Затем меня ударило — обыск! Они вошли ко мне в комнату и шарили там.
Я повернулся и кинулся к себе. Первая мысль, которая меня пронзила, была — картины. Вдруг хозяйка взяла какую-нибудь из моих картин. «Мадонну Кастельфранко», например. Я успел подумать об этом еще на лестнице. И тут сразу одернул себя это было молниеносно. Какая ерунда. Я становлюсь чуть ли не шизофреником. Она же не могла взять картину. Она никак не могла взять картину. Но затем я тотчас вспомнил о тайнике. О тайнике, где спрятан аппарат, которым я делаю пятна.
Я вбежал в комнату, бросился в угол, отодвинул кровать и пошарил рукой по стене. Нет!.. Все в порядке. Сюда они не добрались.
Руки у меня дрожали. Я вынужден был сесть на постель и отереть пот, выступивший на лбу. Ноги ослабели, и по ним пошло точечками, как бывает, когда не куришь несколько дней, а потом первый раз затянешься. Сердце…
Я глубоко вздохнул несколько раз. В комнате потемнело, потом опять стало светло.
И тогда случившееся начало уже правильным порядком по частям входить в меня.
Ключ от холодильника! Она искала ключ от холодильника… Но какой же может быть ключ, если у меня уже неделю нет продуктов, и я не пользуюсь холодильником? Да и кроме того, я ни разу в жизни не запирал холодильник — мне это и в голову не приходило. Я никогда не брал ключ в руки.
Я дернулся было встать и сказать хозяйке об этом, но тотчас расслабился и опустился на кровать.
Зачем?
Какой смысл?
Дело совершенно не в этом. Просто она хотела вызвать меня на скандал.
Но родина? Зачем она заговорила о родине и о муже, убитом в России?…
Я спрашивал себя, и физиономия Дурнбахера вдруг явилась передо мной. Ага, вот в чем дело! Он! Он передал хозяйке наш утренний разговор, сообщил, что я без уважения отозвался о военной службе. И хозяйка оскорбилась за своего супруга, который почти всю войну сидел комендантом в маленьком украинском городке и слал ей посылки с салом. «Он отдал свою жизнь за родину». Ложь! Он отдал жизнь за ворованное сало.
«Я не одна вошла к вам в комнату, а с господином Дурнбахером»… О, лицемерие мерзавцев! Они не могут просто сделать подлость. Им нужно еще подвести под нее некий принцип, вырвать для себя хоть маленький моральный выигрыш. Я не одна вошла к вам в комнату, я, видите ли, порядочная женщина. Это инстинктивная уловка прохвостов, которые вместо одного предмета разговора подсовывают другой. Уже начинает дискутироваться вопрос не о том, честно ли врываться в комнату человека во время его отсутствия, а о том, входить одной или с кем-нибудь. Все становится с ног на голову, уже теряешься, слова лишаются смысла…

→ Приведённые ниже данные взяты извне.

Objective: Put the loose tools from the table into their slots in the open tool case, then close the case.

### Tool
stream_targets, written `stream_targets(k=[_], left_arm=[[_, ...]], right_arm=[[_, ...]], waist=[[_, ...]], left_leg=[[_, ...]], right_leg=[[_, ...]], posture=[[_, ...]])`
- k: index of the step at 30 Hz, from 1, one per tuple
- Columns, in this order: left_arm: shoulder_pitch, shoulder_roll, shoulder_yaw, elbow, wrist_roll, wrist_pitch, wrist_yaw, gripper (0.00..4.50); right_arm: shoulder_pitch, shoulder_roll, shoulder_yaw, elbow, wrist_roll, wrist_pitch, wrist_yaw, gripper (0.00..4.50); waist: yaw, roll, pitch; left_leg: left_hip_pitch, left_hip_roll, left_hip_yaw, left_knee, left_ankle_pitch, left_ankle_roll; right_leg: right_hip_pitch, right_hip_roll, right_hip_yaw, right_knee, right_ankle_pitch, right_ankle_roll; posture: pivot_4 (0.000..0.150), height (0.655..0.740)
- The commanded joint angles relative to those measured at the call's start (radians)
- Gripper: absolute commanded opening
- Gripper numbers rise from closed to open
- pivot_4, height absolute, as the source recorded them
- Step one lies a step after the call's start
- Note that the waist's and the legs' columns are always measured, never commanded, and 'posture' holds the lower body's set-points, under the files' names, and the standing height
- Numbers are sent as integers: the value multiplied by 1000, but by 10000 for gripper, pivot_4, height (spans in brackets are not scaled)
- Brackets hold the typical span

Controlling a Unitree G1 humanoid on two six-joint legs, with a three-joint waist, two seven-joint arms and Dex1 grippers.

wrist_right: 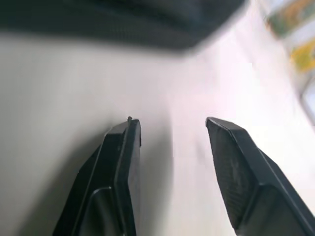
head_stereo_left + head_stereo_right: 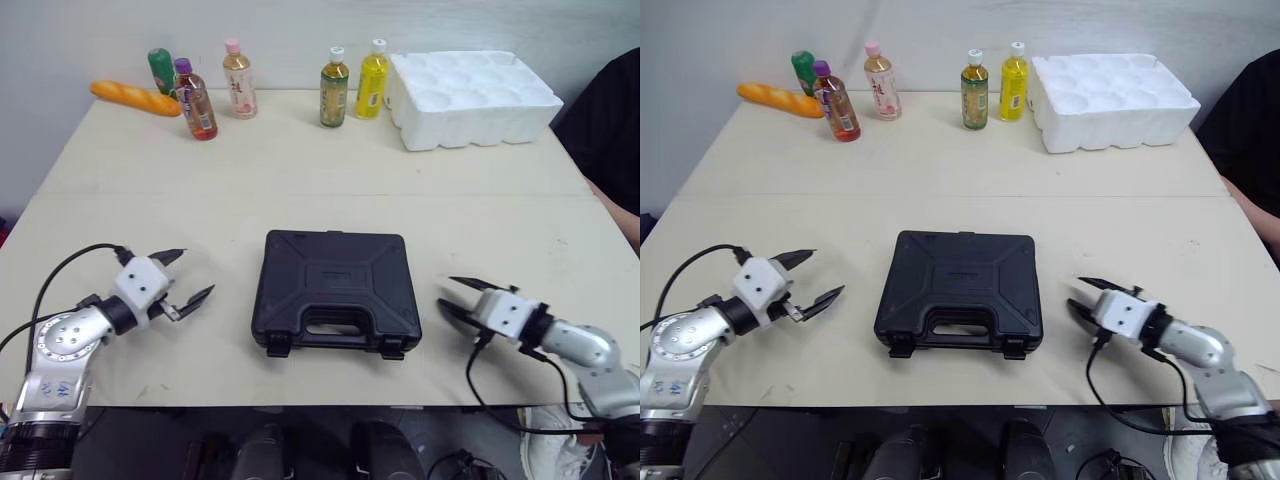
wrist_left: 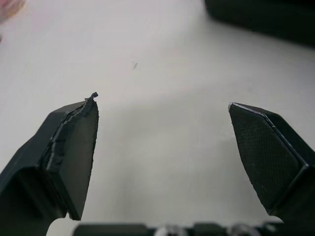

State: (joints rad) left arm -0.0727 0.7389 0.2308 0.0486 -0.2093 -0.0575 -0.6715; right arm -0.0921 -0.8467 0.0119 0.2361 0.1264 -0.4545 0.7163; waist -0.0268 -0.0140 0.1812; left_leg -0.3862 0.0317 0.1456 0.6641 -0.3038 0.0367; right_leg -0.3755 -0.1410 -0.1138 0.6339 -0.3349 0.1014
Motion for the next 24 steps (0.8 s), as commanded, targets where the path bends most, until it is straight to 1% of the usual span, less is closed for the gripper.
stream_targets(k=[1, 5, 9, 10, 11, 12, 13, 14, 19, 20, 23, 24], left_arm=[[-8, 10, 32, -89, -88, 72, -46, 44424], [7, 20, 43, -116, -150, 157, -99, 44424], [-29, 11, 24, -118, -164, 190, -118, 44424], [-58, 2, 5, -110, -162, 197, -122, 42193], [-78, -4, -8, -103, -159, 201, -125, 39249], [-103, -12, -30, -92, -150, 214, -126, 36107], [-120, -19, -51, -82, -139, 217, -131, 31369], [-132, -24, -65, -73, -124, 218, -132, 26917], [-174, -39, -101, -46, -105, 249, -132, 2367], [-185, -42, -108, -43, -114, 279, -139, 408], [-212, -51, -127, -43, -122, 312, -162, 408], [-241, -66, -144, -29, -107, 318, -152, 408]], right_arm=[[71, -11, -68, -164, 241, 193, 130, 22514], [190, -58, -125, -321, 364, 393, 208, 22514], [252, -65, -134, -426, 408, 486, 266, 22514], [265, -64, -122, -449, 405, 507, 278, 17206], [272, -62, -115, -464, 400, 521, 286, 13890], [279, -54, -102, -467, 382, 517, 294, 8627], [285, -48, -89, -466, 367, 515, 304, 3334], [288, -42, -82, -465, 352, 508, 312, 0], [291, -21, -59, -504, 344, 533, 339, 0], [296, -21, -50, -514, 350, 553, 349, 0], [301, -20, -25, -532, 347, 596, 376, 0], [299, -14, -7, -538, 339, 605, 378, 0]], waist=[[3, 0, 0], [5, 1, 0], [0, 1, 0], [1, 1, 0], [3, 1, 0], [4, 1, 0], [5, 1, 0], [7, 1, 0], [11, 1, 0], [11, 1, 0], [20, 1, 0], [23, 1, 0]], left_leg=[[0, 0, -1, 0, -1, 0], [0, -1, -3, -1, -2, -1], [0, -1, -2, -1, -2, 0], [0, -1, -2, -1, -2, 0], [0, -1, -2, -1, -2, 0], [0, -1, -2, -1, -2, 0], [0, -1, -2, -1, -2, 0], [0, -1, -2, -1, -3, 0], [-1, -1, 0, -1, -3, 0], [-1, -1, 0, -1, -3, 0], [-1, 0, 0, -1, -3, 0], [-1, 0, 0, 0, -3, 0]], right_leg=[[0, -1, -1, -1, 0, 0], [0, -2, -2, -2, 0, 0], [1, -2, -3, -4, 0, 0], [1, -1, -3, -3, 0, 0], [1, -1, -3, -3, 0, 0], [1, -1, -3, -3, 0, 0], [1, -1, -3, -3, 0, 0], [1, -1, -3, -3, 0, 0], [0, 1, -2, -5, 0, 0], [0, 1, -1, -5, 0, 0], [0, 1, -1, -4, 0, 0], [0, 1, -1, -4, 0, 0]], posture=[[1500, 7400], [1500, 7400], [1500, 7400], [1500, 7400], [1500, 7400], [1500, 7400], [1500, 7400], [1500, 7400], [1500, 7400], [1500, 7400], [1500, 7400], [1500, 7400]])
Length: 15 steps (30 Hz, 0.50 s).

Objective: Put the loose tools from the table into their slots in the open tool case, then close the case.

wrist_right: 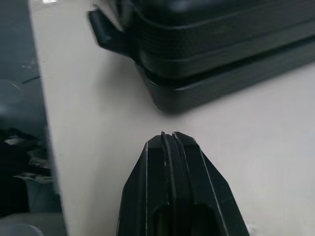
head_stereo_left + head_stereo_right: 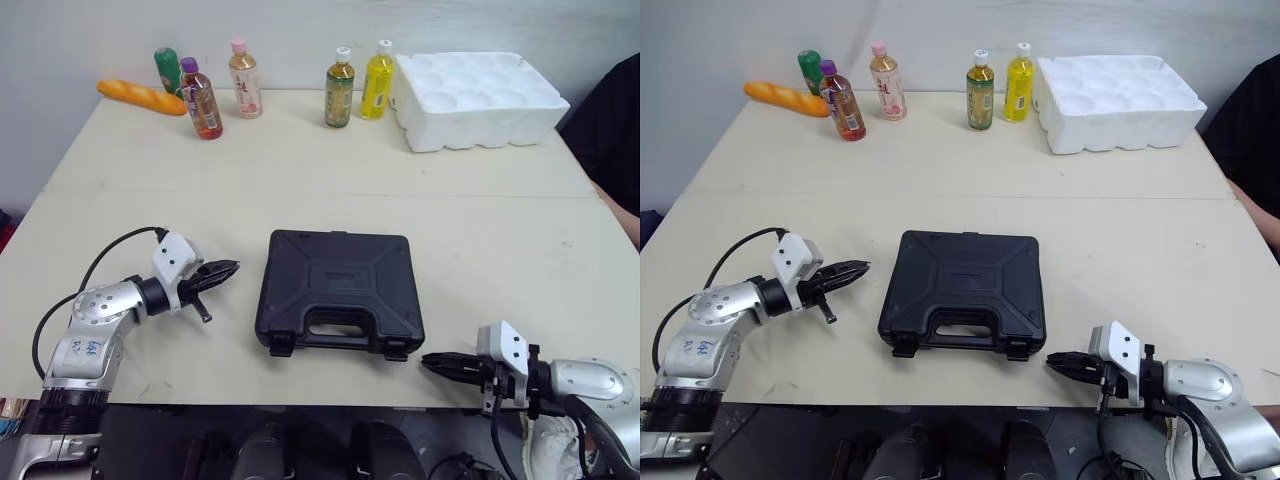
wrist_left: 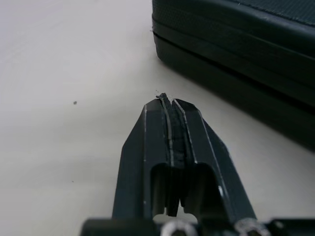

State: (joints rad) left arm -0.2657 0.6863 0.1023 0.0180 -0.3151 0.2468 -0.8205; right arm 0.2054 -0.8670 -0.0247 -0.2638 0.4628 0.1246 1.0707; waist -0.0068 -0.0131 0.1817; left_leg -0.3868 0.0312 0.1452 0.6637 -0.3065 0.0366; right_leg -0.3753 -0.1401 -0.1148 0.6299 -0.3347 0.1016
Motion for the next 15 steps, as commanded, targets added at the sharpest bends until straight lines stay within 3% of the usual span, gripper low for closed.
stream_targets(k=[1, 8, 15], left_arm=[[-69, -24, -28, 13, 10, 20, 5, 408], [-286, -190, -70, 305, 108, -40, 154, 408], [-404, -279, -104, 483, 149, -123, 146, 408]], right_arm=[[-1, 12, 41, -43, -4, 33, 26, 0], [-65, 90, 116, 41, -132, -47, -13, 0], [-83, 123, 108, 58, -151, -43, -31, 0]], waist=[[5, 0, 0], [14, -4, -2], [4, -7, -3]], left_leg=[[0, 0, 0, 0, 0, 0], [0, 0, 0, 1, 0, 0], [0, 1, 1, 2, 1, -1]], right_leg=[[0, 0, 0, 0, 0, 0], [0, 6, -2, 0, 0, 0], [0, 8, -3, 2, 0, 1]], posture=[[1500, 7400], [1500, 7400], [1500, 7400]])
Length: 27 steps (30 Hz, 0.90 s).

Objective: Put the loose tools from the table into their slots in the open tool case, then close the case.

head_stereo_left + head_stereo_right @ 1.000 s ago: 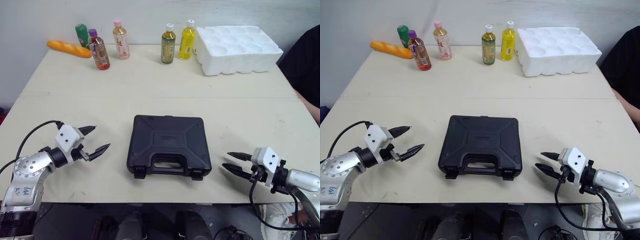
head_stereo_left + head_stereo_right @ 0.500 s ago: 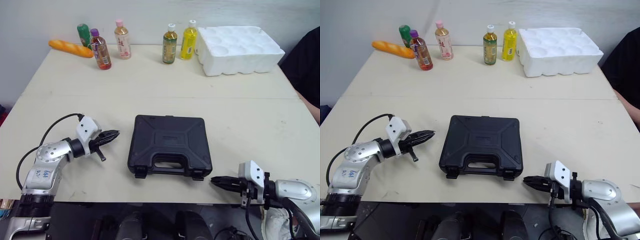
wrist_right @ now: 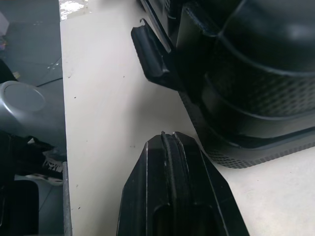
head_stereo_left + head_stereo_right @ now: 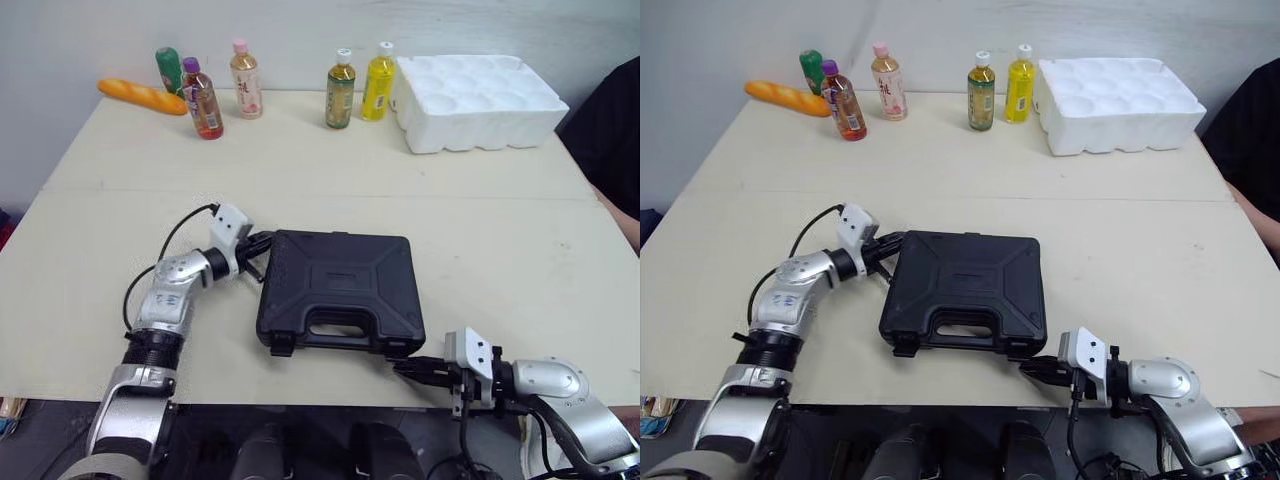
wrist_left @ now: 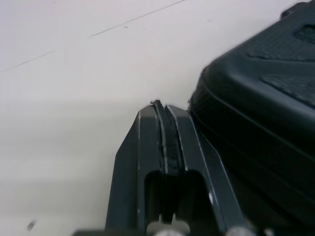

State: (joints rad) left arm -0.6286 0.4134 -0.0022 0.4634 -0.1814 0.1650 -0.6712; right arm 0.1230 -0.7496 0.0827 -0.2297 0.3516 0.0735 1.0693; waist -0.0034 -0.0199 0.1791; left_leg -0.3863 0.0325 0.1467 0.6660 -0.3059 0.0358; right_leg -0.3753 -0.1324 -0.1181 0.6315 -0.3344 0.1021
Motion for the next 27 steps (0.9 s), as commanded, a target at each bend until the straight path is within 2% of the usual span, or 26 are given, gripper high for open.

«Хотела бы я знать, чем вы занимаетесь в моей комнате». Она хотела бы знать. Как будто она не знает, если на то пошло. Вспомнить только, какой льстиво-угодливой она была в те времена, когда Крейцер еще ходил ко мне и, стоя на кухне у притолоки, объяснял ей, какой я великий математик. Как трудно было тогда избегать ее навязчивых услуг…

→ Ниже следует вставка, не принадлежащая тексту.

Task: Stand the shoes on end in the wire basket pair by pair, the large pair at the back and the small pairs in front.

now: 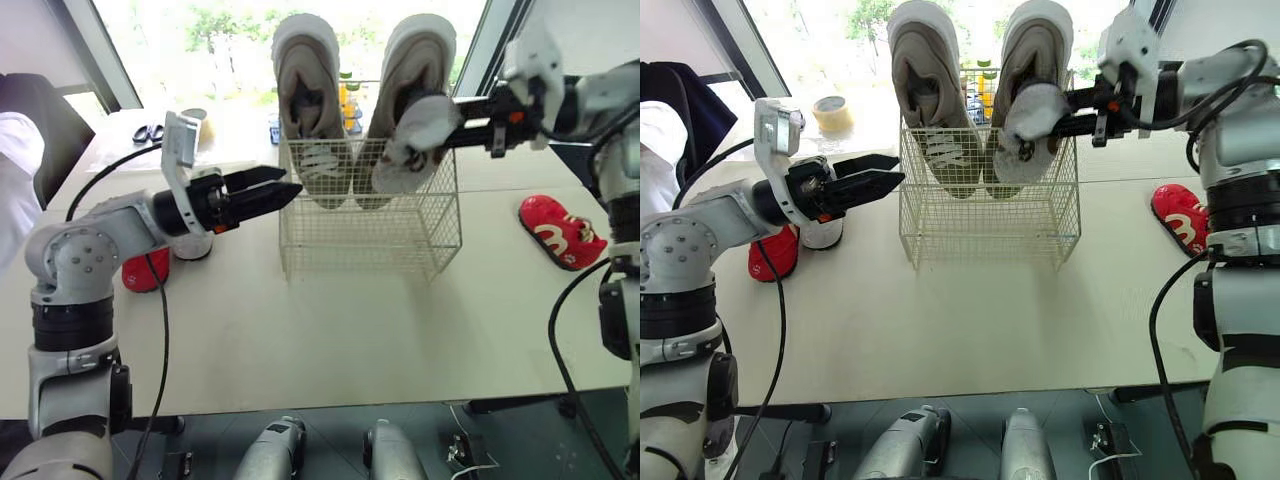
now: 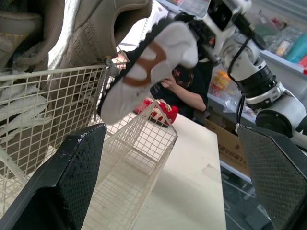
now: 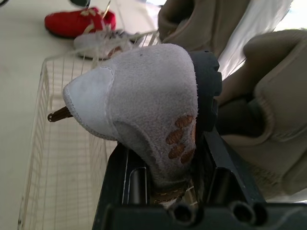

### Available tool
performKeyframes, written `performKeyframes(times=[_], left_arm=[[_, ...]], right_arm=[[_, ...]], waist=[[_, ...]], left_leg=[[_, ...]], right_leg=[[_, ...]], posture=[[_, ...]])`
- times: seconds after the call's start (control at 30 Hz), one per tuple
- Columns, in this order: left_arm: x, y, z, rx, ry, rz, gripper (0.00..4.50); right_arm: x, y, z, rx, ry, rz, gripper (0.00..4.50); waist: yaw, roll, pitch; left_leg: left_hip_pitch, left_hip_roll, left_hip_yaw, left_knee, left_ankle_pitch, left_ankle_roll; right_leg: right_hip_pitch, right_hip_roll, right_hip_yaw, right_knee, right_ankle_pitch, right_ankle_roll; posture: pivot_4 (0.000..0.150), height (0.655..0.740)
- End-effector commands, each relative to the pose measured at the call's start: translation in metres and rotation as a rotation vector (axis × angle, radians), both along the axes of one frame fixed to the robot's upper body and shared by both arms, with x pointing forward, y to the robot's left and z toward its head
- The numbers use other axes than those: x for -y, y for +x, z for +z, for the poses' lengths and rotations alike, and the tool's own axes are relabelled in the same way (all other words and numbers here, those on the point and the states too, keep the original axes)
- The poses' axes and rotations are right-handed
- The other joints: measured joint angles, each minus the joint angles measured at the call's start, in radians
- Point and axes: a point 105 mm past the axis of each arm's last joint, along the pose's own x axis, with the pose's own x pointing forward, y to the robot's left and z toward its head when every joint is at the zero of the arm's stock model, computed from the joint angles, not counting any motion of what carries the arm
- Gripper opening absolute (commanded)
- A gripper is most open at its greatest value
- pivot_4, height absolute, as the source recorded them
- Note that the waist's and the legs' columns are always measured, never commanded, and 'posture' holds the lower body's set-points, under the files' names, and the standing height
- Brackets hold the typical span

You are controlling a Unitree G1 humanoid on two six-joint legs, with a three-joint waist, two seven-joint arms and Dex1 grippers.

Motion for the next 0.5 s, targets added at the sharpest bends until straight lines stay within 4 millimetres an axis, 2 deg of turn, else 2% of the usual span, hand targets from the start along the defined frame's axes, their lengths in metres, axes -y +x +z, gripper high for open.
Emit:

И Дурнбахер! Мужественный воин, который не удержался, чтобы не насплетничать о нашем разговоре и не отказал себе в удовольствии порыться в чужой постели. Впрочем, он, наверное, и не пытался удерживаться. Он тоже подвел под это принцип. Он «выполнял свой долг». К нему не подкопаешься. Наука подлости уже так глубоко изучена подлецами, что они просто неуязвимы. Попробуй подойти к нему, он негодующе поднимет брови. У него найдутся такие слова, которые сразу поставят тебя в тупик.
Был такой миг во время этих горьких мыслей, когда я вскочил с решимостью пойти и дать пощечину Дурнбахеру, а хозяйке сказать, что выезжаю из комнаты.
Но я сразу сел.
Глупости.
Не мог я позволить себе этого. Я знал, что я бессилен. Мне нельзя съезжать, потому что только здесь я и могу кончить свои работы, завершить дело моей жизни. Только теперь и здесь. Я нервен, я слаб. Я привык к этой комнате за пятнадцать лет. У меня выработались механические стереотипы поведения. Установилась привычка приниматься за работу именно в этой комнате. Обстановка сосредоточивает. Я поглядываю на окна Хагенштрема напротив, бросаю взгляд на трещинки в потолке, рассматриваю узоры на обоях, и готово. Мозг включается и начинает работать. Это — как музыка. Мне потребовались бы годы, чтобы привыкнуть к другому месту, освоиться и начать производительно мыслить.